What you should do> Could you please write out the data shown below, exactly and in full?
Segment Start: Provided material
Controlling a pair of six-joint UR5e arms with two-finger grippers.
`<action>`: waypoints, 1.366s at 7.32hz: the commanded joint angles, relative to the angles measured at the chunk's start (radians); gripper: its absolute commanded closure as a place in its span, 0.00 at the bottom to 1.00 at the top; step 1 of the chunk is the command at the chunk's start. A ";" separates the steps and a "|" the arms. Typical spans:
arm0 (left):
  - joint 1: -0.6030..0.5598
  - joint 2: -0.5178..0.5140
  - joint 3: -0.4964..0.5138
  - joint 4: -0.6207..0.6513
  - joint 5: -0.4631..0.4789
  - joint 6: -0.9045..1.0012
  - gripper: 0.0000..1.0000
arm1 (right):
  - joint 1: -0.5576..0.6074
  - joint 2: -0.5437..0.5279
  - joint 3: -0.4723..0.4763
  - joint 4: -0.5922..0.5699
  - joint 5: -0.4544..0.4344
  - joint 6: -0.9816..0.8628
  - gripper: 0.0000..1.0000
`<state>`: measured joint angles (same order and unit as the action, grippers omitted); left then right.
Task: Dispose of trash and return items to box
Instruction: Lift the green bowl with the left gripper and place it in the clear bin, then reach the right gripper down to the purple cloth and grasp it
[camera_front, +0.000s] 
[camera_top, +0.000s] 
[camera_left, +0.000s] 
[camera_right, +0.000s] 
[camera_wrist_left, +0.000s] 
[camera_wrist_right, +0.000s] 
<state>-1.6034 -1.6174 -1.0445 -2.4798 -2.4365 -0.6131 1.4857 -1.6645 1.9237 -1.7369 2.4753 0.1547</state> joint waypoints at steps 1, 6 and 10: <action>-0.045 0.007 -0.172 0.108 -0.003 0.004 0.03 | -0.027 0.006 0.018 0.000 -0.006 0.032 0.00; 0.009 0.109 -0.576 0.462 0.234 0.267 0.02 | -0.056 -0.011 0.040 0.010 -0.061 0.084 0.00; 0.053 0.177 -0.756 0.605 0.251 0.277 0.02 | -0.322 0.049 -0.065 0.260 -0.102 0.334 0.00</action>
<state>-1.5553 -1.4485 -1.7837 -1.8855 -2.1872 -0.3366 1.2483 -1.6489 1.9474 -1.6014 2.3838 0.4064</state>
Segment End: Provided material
Reply to the exercise>
Controlling a pair of six-joint UR5e arms with two-finger grippers.
`<action>`: waypoints, 1.366s at 7.32hz: the commanded joint angles, relative to the angles measured at the chunk's start (radians); gripper: its absolute commanded closure as a place in its span, 0.00 at the bottom to 1.00 at the top; step 1 of the chunk is the command at the chunk's start. A ";" separates the steps and a "|" the arms. Typical spans:
arm0 (left):
  - joint 1: -0.6030..0.5598
  - joint 2: -0.5178..0.5140
  - joint 3: -0.4964..0.5138
  - joint 4: -0.6207..0.6513
  - joint 5: -0.4631..0.4789
  - joint 6: -0.9045..1.0012
  - gripper: 0.0000..1.0000
arm1 (right):
  - joint 1: -0.5576..0.6074
  - joint 2: -0.5437..0.5279
  - joint 3: -0.4723..0.4763
  - joint 4: -0.5922..0.5699
  - joint 5: -0.4544..0.4344
  - joint 6: -0.9816..0.8628
  - gripper: 0.0000..1.0000
`<state>`: measured joint angles (same order and unit as the action, grippers omitted); left then right.
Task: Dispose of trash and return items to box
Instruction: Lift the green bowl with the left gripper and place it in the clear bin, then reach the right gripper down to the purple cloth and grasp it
[camera_front, +0.000s] 
[camera_top, +0.000s] 
[camera_left, +0.000s] 
[camera_right, +0.000s] 
[camera_wrist_left, +0.000s] 
[camera_wrist_right, +0.000s] 
<state>-1.6034 -1.6174 -1.0445 -2.4798 -2.4365 -0.6131 1.4857 -1.6645 1.9237 -1.7369 2.4753 0.1547</state> joint waypoints at steps 1, 6 and 10: <action>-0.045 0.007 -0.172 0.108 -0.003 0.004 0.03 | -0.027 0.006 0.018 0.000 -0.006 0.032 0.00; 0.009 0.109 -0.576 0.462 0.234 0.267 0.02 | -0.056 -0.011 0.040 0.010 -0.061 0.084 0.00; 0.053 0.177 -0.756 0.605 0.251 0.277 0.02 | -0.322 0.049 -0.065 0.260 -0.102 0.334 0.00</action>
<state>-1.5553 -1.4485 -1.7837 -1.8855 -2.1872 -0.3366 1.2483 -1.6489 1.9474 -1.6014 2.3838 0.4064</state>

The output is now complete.